Shipped - The vendor packs and ships the order to the customer
Complete - A new status that serves as an archive for all shipped and invoiced orders.
The existing UI was rendering every available column of information, even when it was unnecessary. We drastically cut down on visual clutter by limiting information and interactions to only ones relevant to the order’s current status. This clean-up significantly reduced the time it took to find and process orders through a status.
We removed the table’s pagination and instead added a lazy load button that sequentially rendered 100 more orders to the table each time the user clicked it. This change made is so the vendor could now see and interact with all their orders on one page instead of only seeing 25 orders at a time.
This table reorganization and new single-page structure made it easier to select multiple POs for bulk action, which helped move multiple orders through each lifecycle with speed and precision.
We conducted two rounds of user testing with our vendor support team to see how effectively they could process orders. Our testers were already well versed with a personalized item’s order lifecycle and easily adapted to the new interface. They really liked the new navigation. It provided an anchor to the experience and removed unnecessary order information in each table.
However, the real test would be when we rolled out the new UI to our Vendors during the holiday season.
Results
We implemented the new design right before the holiday season and were able to see how it stood up to heavy usage. After the holiday season ended, we sent out a second vendor survey and got some great feedback from our users.

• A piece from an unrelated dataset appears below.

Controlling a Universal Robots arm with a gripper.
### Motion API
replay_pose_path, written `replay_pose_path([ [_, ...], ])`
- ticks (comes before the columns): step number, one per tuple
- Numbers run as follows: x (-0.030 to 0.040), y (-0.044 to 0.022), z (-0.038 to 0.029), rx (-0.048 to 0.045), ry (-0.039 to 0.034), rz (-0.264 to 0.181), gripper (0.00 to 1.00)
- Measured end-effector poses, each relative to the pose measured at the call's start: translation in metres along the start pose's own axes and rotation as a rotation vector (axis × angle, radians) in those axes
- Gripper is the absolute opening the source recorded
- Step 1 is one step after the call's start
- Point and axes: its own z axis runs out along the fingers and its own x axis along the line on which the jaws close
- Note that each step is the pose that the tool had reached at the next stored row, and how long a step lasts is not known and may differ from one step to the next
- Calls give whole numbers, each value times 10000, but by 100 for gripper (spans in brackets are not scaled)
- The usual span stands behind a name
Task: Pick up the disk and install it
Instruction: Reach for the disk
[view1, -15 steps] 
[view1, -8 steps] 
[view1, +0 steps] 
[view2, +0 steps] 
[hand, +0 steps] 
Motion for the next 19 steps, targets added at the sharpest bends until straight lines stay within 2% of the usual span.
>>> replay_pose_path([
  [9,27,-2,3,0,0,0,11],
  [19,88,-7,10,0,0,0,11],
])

Of the respondents, 81% found the redesign greatly improved their experience and ability to process orders, 17% were neutral, and only 2% disagreed.
They were delighted with the UI improvements, noting the increase in speed/stability, an enormous pain point the previous holiday season, and the new, more deliberately structured navigation.
" The updates made to Extranet are AHHHHHMAZING!!! Thank you so much! You have made my life much more efficient and so much less complicated with these updates. The holiday season will be a breeze to tackle."
- Vendor Extranet User
This project made me realize design and development cannot exist in a vacuum; speed and stability are just as important as a visually appealing interface. A great product must utilize these aspects in synergy to create exceptional experiences.